Man, oh Man....this subject for artist is pretty close to talkin' Religion and Politics! DANGEROUS! But have been hunched over both a computer and an drawing board for weeks and this is a perfect brain stretcher subject! lol!

I could write a 10 page speech on this subject, debating and supporting all these points. But I think what really hasn't been stated that is REALLY important is simply "CONTEXT". Artists know this. A certin "blue" changes it's appearance to the eye depending on what surrounds it...other color's saturation(brilliance), how it is lit, the values, hues...opacity...blah blah. Change any of these factors surrounding this "blue", the judgement of how we feel or "see" that color changes. Same with this subject.

My opinion on digital art is in this mind set above. It is a wonderful new tool..and it is also something "abused". It is both catalyst and crutch. In skilled hands..it expands new possibilities to a well trained artist in traditional art. It can also make a very unskilled artist able to make a very acceptable image..or a mediocre artist fabulous to many viewers who don't care how an image was made..they just react to the end product..etc.

Doug and other artist we know of in this "Tiki" Ohana are SKILLED ARTISTS. I see them work in many mediums..digital included. They understand strong fundamentals of creating an image and telling a story. So in that context, digital "paint" and design are just another tool. However, I feel Ernie (Grog's) frustration in a different context. Here's an example.

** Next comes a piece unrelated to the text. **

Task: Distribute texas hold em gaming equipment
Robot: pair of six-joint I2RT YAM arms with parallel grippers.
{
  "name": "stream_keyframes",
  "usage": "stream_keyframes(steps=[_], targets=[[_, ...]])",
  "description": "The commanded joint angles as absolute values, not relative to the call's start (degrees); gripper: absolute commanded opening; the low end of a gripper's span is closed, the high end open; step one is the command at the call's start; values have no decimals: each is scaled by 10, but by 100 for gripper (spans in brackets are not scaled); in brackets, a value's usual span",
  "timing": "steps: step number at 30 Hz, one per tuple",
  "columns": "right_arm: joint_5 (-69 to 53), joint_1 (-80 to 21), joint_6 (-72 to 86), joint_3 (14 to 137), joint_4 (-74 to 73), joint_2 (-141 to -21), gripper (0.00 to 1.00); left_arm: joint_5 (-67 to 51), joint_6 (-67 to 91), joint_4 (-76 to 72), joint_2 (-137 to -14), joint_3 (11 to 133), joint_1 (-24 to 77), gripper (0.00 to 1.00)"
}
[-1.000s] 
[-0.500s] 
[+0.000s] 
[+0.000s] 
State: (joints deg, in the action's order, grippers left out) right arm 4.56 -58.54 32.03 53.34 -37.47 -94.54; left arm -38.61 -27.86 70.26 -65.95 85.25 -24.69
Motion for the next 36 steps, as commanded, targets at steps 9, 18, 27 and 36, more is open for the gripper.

Not including drawing since I was two on the kitchen table, I have been working daily for four decades to make what I see in my brain come through my hand. If I made a mistake drawing or painting, or couldn't make a smooth gradation with wet paint...the work looked like crap. If I wanted a painted tree to feel like an impressionists painting or an airbrush look so perfect in gradation it looked like silk...it took years of "nerve training" and ass busting skill development with flesh and mind matter. Same to learn to draw a figure or understand how light theory works on things that you want to look real that come from your mind only. The only "data base" I had was in my own brain. People who could not master these skills...soon were out of a career..or never had one as artists. What is this important?

Well, I have noticed some interesting things out there happen as we now mix traditional, seasoned artists with fresh outta school, highly capable digital artists. I taught Entertainment Design for Illustration majors at Art Center College for eight years. These students are SERIOUS about their careers. There were many levels or margins of talent in my classes. What I see today is that digital art has GREATLY narrowed the margins of talent as perceived by society. I have first hand witnessed former students of mine who were at BEST marginal artists that I was seriously worried for career wise who I have talked to in recent times that generate MIND BLOWING digital art now...and fully admit they would flounder like an eel in the desert if asked to draw and paint or design in traditional mediums.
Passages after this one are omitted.